TASK DESCRIPTION
Repeat the data below in full and exactly.

DATA SEGMENT
+ + + +

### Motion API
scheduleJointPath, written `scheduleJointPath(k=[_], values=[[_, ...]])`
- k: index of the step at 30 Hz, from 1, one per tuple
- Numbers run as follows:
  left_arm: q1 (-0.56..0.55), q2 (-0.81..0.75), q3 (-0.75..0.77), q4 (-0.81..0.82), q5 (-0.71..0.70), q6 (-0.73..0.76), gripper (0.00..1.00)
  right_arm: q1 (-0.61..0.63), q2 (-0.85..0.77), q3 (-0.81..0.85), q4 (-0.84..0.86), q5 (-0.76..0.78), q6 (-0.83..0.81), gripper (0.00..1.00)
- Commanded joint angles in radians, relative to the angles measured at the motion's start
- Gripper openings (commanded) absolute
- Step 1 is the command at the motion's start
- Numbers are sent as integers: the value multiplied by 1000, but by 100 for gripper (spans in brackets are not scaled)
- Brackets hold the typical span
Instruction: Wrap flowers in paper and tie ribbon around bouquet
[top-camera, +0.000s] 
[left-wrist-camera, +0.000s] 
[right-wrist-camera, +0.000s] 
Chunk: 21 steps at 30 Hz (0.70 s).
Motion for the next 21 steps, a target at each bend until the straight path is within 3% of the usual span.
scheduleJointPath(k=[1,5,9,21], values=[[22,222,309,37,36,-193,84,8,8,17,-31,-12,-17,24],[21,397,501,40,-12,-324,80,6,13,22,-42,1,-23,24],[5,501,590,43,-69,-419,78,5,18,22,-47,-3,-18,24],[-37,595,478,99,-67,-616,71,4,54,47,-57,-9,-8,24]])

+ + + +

RESULT FOR THIS EXERCISE
### Motion API
scheduleJointPath, written `scheduleJointPath(k=[_], values=[[_, ...]])`
- k: index of the step at 30 Hz, from 1, one per tuple
- Numbers run as follows:
  left_arm: q1 (-0.56..0.55), q2 (-0.81..0.75), q3 (-0.75..0.77), q4 (-0.81..0.82), q5 (-0.71..0.70), q6 (-0.73..0.76), gripper (0.00..1.00)
  right_arm: q1 (-0.61..0.63), q2 (-0.85..0.77), q3 (-0.81..0.85), q4 (-0.84..0.86), q5 (-0.76..0.78), q6 (-0.83..0.81), gripper (0.00..1.00)
- Commanded joint angles in radians, relative to the angles measured at the motion's start
- Gripper openings (commanded) absolute
- Step 1 is the command at the motion's start
- Numbers are sent as integers: the value multiplied by 1000, but by 100 for gripper (spans in brackets are not scaled)
- Brackets hold the typical span
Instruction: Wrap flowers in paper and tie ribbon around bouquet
[top-camera, +0.000s] 
[left-wrist-camera, +0.000s] 
[right-wrist-camera, +0.000s] 
Chunk: 21 steps at 30 Hz (0.70 s).
Motion for the next 21 steps, a target at each bend until the straight path is within 3% of the usual span.
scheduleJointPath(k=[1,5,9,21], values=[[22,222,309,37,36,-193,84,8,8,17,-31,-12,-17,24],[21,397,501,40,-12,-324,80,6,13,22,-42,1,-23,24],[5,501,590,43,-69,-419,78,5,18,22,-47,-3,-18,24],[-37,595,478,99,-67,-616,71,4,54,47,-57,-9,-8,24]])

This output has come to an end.